▸ **What you are asked to do**
Transcribe every entry exactly, with nothing added or left out.

▸ **Data for this task**
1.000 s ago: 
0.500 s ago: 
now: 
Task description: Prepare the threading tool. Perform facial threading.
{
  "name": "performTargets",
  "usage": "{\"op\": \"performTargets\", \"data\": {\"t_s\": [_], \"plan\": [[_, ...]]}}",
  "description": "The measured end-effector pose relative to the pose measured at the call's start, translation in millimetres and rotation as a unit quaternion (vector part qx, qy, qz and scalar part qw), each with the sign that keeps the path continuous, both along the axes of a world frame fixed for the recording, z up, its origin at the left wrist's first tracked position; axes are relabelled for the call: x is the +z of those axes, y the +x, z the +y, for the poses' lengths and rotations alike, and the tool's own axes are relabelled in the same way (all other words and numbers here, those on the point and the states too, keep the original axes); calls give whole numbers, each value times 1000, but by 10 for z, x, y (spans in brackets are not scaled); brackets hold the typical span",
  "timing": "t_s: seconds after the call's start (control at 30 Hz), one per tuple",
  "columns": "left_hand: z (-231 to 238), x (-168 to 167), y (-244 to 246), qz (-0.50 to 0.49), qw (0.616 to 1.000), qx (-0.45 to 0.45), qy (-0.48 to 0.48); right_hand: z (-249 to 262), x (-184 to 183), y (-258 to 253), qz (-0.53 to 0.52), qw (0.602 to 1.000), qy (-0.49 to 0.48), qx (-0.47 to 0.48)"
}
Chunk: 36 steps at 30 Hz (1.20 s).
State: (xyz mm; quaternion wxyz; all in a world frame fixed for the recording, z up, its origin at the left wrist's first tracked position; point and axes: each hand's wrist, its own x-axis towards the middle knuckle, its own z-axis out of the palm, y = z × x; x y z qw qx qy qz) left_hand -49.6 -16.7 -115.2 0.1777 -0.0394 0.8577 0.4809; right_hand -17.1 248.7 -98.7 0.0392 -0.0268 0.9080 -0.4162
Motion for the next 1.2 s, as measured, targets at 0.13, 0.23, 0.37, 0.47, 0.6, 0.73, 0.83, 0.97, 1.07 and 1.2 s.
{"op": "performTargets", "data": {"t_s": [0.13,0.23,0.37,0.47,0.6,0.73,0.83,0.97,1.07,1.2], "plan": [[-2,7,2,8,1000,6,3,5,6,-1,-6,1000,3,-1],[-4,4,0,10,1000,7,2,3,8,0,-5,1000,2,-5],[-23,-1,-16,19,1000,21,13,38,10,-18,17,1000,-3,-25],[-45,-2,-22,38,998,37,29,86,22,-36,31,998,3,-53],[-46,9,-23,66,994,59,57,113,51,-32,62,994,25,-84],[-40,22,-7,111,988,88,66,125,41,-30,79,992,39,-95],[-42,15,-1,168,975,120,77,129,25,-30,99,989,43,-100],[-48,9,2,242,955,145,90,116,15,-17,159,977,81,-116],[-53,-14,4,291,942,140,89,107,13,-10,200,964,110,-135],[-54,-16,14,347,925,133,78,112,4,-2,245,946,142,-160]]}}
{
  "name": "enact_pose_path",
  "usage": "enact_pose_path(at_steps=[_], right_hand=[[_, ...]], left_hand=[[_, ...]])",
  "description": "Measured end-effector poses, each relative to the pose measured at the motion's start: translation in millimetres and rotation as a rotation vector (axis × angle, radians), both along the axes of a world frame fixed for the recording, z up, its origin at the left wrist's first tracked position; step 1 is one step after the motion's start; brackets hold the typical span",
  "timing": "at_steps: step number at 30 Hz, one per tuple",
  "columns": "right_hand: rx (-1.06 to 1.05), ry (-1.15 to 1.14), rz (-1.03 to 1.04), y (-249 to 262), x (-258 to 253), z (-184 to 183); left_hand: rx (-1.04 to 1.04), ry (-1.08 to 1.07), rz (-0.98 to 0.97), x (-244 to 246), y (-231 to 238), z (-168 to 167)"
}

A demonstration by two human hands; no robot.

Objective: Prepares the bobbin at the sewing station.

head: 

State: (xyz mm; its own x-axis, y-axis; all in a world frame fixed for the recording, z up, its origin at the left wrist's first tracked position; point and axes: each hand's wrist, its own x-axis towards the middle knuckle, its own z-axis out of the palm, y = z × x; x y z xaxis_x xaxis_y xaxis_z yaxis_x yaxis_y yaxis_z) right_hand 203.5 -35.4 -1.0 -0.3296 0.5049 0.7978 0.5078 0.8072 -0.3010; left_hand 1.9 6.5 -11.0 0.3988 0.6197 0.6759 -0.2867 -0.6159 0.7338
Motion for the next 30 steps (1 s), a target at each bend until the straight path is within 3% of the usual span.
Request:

▸ **Exercise output**
1.000 s ago: 
0.500 s ago: 
now: 
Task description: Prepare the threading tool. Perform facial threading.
{
  "name": "performTargets",
  "usage": "{\"op\": \"performTargets\", \"data\": {\"t_s\": [_], \"plan\": [[_, ...]]}}",
  "description": "The measured end-effector pose relative to the pose measured at the call's start, translation in millimetres and rotation as a unit quaternion (vector part qx, qy, qz and scalar part qw), each with the sign that keeps the path continuous, both along the axes of a world frame fixed for the recording, z up, its origin at the left wrist's first tracked position; axes are relabelled for the call: x is the +z of those axes, y the +x, z the +y, for the poses' lengths and rotations alike, and the tool's own axes are relabelled in the same way (all other words and numbers here, those on the point and the states too, keep the original axes); calls give whole numbers, each value times 1000, but by 10 for z, x, y (spans in brackets are not scaled); brackets hold the typical span",
  "timing": "t_s: seconds after the call's start (control at 30 Hz), one per tuple",
  "columns": "left_hand: z (-231 to 238), x (-168 to 167), y (-244 to 246), qz (-0.50 to 0.49), qw (0.616 to 1.000), qx (-0.45 to 0.45), qy (-0.48 to 0.48); right_hand: z (-249 to 262), x (-184 to 183), y (-258 to 253), qz (-0.53 to 0.52), qw (0.602 to 1.000), qy (-0.49 to 0.48), qx (-0.47 to 0.48)"
}
Chunk: 36 steps at 30 Hz (1.20 s).
State: (xyz mm; quaternion wxyz; all in a world frame fixed for the recording, z up, its origin at the left wrist's first tracked position; point and axes: each hand's wrist, its own x-axis towards the middle knuckle, its own z-axis out of the palm, y = z × x; x y z qw qx qy qz) left_hand -49.6 -16.7 -115.2 0.1777 -0.0394 0.8577 0.4809; right_hand -17.1 248.7 -98.7 0.0392 -0.0268 0.9080 -0.4162
Motion for the next 1.2 s, as measured, targets at 0.13, 0.23, 0.37, 0.47, 0.6, 0.73, 0.83, 0.97, 1.07 and 1.2 s.
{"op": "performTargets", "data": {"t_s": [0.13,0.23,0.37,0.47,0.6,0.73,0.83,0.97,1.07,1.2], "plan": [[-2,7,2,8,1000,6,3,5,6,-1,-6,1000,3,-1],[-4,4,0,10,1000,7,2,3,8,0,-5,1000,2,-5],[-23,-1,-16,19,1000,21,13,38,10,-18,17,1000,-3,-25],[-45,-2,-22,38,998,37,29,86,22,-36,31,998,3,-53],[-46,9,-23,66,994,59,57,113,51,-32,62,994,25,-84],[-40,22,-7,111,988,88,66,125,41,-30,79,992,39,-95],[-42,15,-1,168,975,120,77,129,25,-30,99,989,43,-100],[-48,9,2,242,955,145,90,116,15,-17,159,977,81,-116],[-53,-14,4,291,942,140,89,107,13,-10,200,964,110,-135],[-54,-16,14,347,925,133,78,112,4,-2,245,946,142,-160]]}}
{
  "name": "enact_pose_path",
  "usage": "enact_pose_path(at_steps=[_], right_hand=[[_, ...]], left_hand=[[_, ...]])",
  "description": "Measured end-effector poses, each relative to the pose measured at the motion's start: translation in millimetres and rotation as a rotation vector (axis × angle, radians), both along the axes of a world frame fixed for the recording, z up, its origin at the left wrist's first tracked position; step 1 is one step after the motion's start; brackets hold the typical span",
  "timing": "at_steps: step number at 30 Hz, one per tuple",
  "columns": "right_hand: rx (-1.06 to 1.05), ry (-1.15 to 1.14), rz (-1.03 to 1.04), y (-249 to 262), x (-258 to 253), z (-184 to 183); left_hand: rx (-1.04 to 1.04), ry (-1.08 to 1.07), rz (-0.98 to 0.97), x (-244 to 246), y (-231 to 238), z (-168 to 167)"
}

A demonstration by two human hands; no robot.

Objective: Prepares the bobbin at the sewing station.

head: 

State: (xyz mm; its own x-axis, y-axis; all in a world frame fixed for the recording, z up, its origin at the left wrist's first tracked position; point and axes: each hand's wrist, its own x-axis towards the middle knuckle, its own z-axis out of the palm, y = z × x; x y z xaxis_x xaxis_y xaxis_z yaxis_x yaxis_y yaxis_z) right_hand 203.5 -35.4 -1.0 -0.3296 0.5049 0.7978 0.5078 0.8072 -0.3010; left_hand 1.9 6.5 -11.0 0.3988 0.6197 0.6759 -0.2867 -0.6159 0.7338
Motion for the next 30 steps (1 s), a target at each bend until the straight path is within 3% of the usual span.
Request:

The response above is complete.